# My internet status is "Walled Garden" it wasn't last week...



## aSILENTfire (Mar 9, 2012)

The family just got home from visiting relatives for Thanksgiving. We returned home to find our smoke/gas alarms going off and our internet disconnected. Our CenturtyLink ZyXEL PK5001Z router displayed the internet light as RED, so I pushed the reset button on the back and it went to orange.

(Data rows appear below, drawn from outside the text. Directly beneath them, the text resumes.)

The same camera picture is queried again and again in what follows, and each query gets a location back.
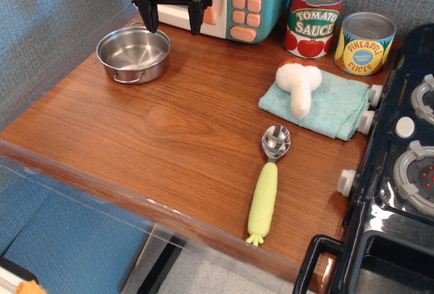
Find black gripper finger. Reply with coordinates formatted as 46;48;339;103
188;0;204;36
136;0;159;33

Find red and white plush mushroom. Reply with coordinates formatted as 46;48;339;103
275;58;323;119

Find small steel pot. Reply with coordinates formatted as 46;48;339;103
96;25;172;85

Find teal toy microwave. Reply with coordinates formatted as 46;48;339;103
157;0;290;44

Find tomato sauce can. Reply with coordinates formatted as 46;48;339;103
284;0;344;59

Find pineapple slices can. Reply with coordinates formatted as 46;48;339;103
334;12;397;77

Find teal folded cloth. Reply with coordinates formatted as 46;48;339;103
258;70;370;141

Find grey stove knob upper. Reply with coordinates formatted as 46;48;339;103
368;85;383;108

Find grey stove knob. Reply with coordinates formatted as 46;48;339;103
337;169;356;197
368;85;383;108
357;110;375;135

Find grey stove knob middle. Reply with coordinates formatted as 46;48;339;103
357;110;375;135

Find grey stove knob lower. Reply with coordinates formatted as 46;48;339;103
337;169;356;197

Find orange plush object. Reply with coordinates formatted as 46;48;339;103
15;280;47;294

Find black toy stove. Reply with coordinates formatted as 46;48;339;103
294;24;433;293

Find spoon with green handle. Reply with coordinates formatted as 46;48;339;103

Here is the connection status taken from my routers page:

CenturyLink DSL:
CONNECTED
Internet:
WALLED GARDEN

I've never seen this before, and I have Googled "walled garden" and I don't like the sound of it. How can I get out?


----------



## aSILENTfire (Mar 9, 2012)

BOO!


----------



## AtlasG (Oct 13, 2012)

It means your computer has a virus. You have to get it cleaned, and then work with CenturyLink to get your normal access back.
http://www.centurylink.com/Pages/AboutUs/Legal/InternetServiceManagement/


----------



## aSILENTfire (Mar 9, 2012)

AtlasG said:


> It means your computer has a virus. You have to get it cleaned, and then work with CenturyLink to get your normal access back.
> http://www.centurylink.com/Pages/AboutUs/Legal/InternetServiceManagement/


I wish I could give you a thumbs up, thank you.


----------